→ **THE TASK**
Output each entry that follows exactly. Images stay out.

→ **SUPPLIED MATERIAL**

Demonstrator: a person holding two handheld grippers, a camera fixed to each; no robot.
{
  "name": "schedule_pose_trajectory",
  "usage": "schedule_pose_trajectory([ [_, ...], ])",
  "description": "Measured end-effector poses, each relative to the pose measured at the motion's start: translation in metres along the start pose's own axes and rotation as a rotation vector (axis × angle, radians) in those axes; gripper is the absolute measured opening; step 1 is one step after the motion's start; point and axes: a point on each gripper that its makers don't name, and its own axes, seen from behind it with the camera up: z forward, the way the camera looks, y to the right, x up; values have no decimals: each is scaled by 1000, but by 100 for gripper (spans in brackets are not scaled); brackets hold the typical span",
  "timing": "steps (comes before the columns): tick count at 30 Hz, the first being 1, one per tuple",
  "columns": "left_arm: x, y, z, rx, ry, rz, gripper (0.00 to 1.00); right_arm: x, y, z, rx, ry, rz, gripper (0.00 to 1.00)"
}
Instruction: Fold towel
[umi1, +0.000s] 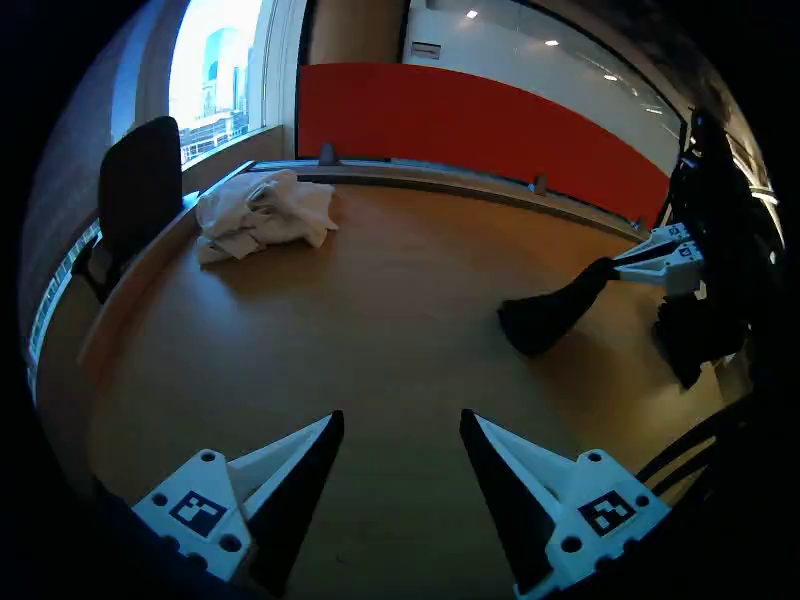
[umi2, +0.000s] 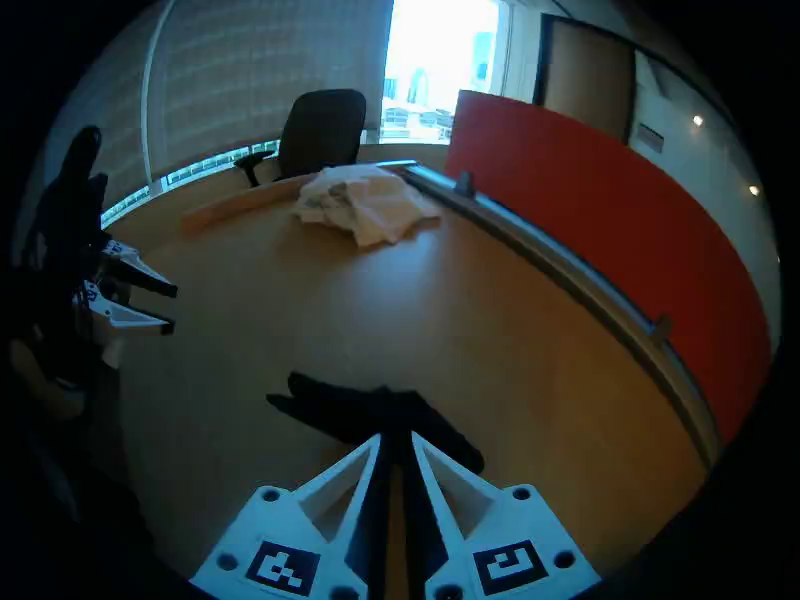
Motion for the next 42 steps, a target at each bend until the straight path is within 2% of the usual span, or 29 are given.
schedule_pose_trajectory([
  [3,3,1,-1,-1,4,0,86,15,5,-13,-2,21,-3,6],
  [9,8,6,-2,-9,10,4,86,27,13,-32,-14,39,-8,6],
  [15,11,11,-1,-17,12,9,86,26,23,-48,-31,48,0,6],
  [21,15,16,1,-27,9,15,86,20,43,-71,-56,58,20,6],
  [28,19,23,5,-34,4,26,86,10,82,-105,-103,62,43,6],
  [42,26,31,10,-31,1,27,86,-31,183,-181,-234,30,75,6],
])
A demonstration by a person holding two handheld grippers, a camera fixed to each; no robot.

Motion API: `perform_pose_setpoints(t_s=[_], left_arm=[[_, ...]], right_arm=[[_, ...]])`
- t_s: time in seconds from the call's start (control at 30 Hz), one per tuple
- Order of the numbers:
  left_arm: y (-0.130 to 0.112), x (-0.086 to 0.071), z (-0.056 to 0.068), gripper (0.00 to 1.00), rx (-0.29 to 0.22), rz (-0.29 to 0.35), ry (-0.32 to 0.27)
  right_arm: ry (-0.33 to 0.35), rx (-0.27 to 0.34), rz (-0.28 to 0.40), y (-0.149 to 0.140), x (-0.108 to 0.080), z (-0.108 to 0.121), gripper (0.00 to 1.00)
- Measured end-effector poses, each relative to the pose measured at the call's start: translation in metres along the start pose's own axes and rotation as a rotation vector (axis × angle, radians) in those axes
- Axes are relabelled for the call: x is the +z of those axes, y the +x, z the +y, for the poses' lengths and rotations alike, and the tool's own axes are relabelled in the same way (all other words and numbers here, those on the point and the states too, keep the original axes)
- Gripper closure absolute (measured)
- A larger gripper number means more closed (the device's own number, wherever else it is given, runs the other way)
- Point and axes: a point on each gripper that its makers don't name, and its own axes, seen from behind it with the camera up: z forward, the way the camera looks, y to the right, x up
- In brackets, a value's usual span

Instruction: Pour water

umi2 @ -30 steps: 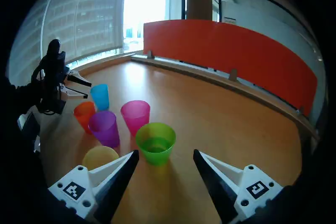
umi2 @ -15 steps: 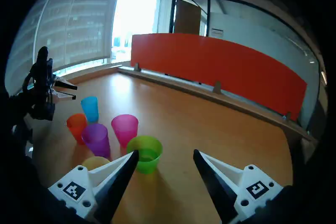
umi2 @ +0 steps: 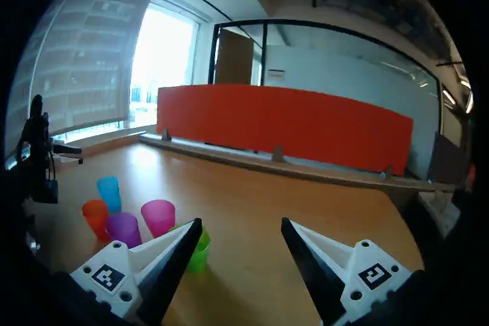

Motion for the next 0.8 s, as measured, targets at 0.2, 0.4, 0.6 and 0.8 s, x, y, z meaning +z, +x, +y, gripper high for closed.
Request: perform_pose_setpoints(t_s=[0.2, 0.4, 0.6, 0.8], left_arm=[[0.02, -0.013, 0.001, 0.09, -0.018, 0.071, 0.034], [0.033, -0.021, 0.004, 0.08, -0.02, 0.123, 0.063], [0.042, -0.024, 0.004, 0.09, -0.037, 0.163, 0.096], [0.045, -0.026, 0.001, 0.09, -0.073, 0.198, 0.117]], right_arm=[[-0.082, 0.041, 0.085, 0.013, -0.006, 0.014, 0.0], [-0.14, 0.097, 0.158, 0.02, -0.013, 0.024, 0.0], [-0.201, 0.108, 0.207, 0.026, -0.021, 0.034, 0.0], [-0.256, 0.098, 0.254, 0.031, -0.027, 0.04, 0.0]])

→ **YOUR SOLUTION**
Demonstrator: a person holding two handheld grippers, a camera fixed to each; no robot.
{
  "name": "schedule_pose_trajectory",
  "usage": "schedule_pose_trajectory([ [_, ...], ])",
  "description": "Measured end-effector poses, each relative to the pose measured at the motion's start: translation in metres along the start pose's own axes and rotation as a rotation vector (axis × angle, radians) in those axes; gripper is the absolute measured opening; step 1 is one step after the motion's start; point and axes: a point on each gripper that its makers don't name, and its own axes, seen from behind it with the camera up: z forward, the way the camera looks, y to the right, x up; values have no decimals: each is scaled by 1000, but by 100 for gripper (spans in brackets are not scaled); brackets hold the typical span",
  "timing": "steps (comes before the columns): tick count at 30 Hz, the first being 1, one per tuple",
  "columns": "left_arm: x, y, z, rx, ry, rz, gripper (0.00 to 1.00); right_arm: x, y, z, rx, ry, rz, gripper (0.00 to 1.00)"
}
Instruction: Fold towel
[umi1, +0.000s] 
[umi2, +0.000s] 
Motion for the next 42 steps, a target at each bend until the straight path is within 2% of the usual span, or 29 are given.
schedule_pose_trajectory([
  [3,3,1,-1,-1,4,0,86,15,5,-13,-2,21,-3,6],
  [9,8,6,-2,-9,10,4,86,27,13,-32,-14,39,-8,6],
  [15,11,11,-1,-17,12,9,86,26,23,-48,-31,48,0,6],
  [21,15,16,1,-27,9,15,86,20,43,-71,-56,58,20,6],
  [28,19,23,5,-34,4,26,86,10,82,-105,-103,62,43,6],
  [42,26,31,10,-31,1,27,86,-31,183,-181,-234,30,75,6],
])
A demonstration by a person holding two handheld grippers, a camera fixed to each; no robot.

Motion API: `perform_pose_setpoints(t_s=[_], left_arm=[[_, ...]], right_arm=[[_, ...]])`
- t_s: time in seconds from the call's start (control at 30 Hz), one per tuple
- Order of the numbers:
  left_arm: y (-0.130 to 0.112), x (-0.086 to 0.071), z (-0.056 to 0.068), gripper (0.00 to 1.00), rx (-0.29 to 0.22), rz (-0.29 to 0.35), ry (-0.32 to 0.27)
  right_arm: ry (-0.33 to 0.35), rx (-0.27 to 0.34), rz (-0.28 to 0.40), y (-0.149 to 0.140), x (-0.108 to 0.080), z (-0.108 to 0.121), gripper (0.00 to 1.00)
- Measured end-effector poses, each relative to the pose measured at the call's start: translation in metres along the start pose's own axes and rotation as a rotation vector (axis × angle, radians) in those axes
- Axes are relabelled for the call: x is the +z of those axes, y the +x, z the +y, for the poses' lengths and rotations alike, and the tool's own axes are relabelled in the same way (all other words and numbers here, those on the point and the states too, keep the original axes)
- Gripper closure absolute (measured)
- A larger gripper number means more closed (the device's own number, wherever else it is given, runs the other way)
- Point and axes: a point on each gripper that its makers don't name, and its own axes, seen from behind it with the camera up: z forward, the way the camera looks, y to the right, x up
- In brackets, a value's usual span

Instruction: Pour water

umi2 @ -30 steps: 
umi2 @ -15 steps: 
umi2 @ +0 steps: 

Motion for the next 0.8 s, as measured, targets at 0.2, 0.4, 0.6 and 0.8 s, x, y, z meaning +z, +x, +y, gripper high for closed.
Request: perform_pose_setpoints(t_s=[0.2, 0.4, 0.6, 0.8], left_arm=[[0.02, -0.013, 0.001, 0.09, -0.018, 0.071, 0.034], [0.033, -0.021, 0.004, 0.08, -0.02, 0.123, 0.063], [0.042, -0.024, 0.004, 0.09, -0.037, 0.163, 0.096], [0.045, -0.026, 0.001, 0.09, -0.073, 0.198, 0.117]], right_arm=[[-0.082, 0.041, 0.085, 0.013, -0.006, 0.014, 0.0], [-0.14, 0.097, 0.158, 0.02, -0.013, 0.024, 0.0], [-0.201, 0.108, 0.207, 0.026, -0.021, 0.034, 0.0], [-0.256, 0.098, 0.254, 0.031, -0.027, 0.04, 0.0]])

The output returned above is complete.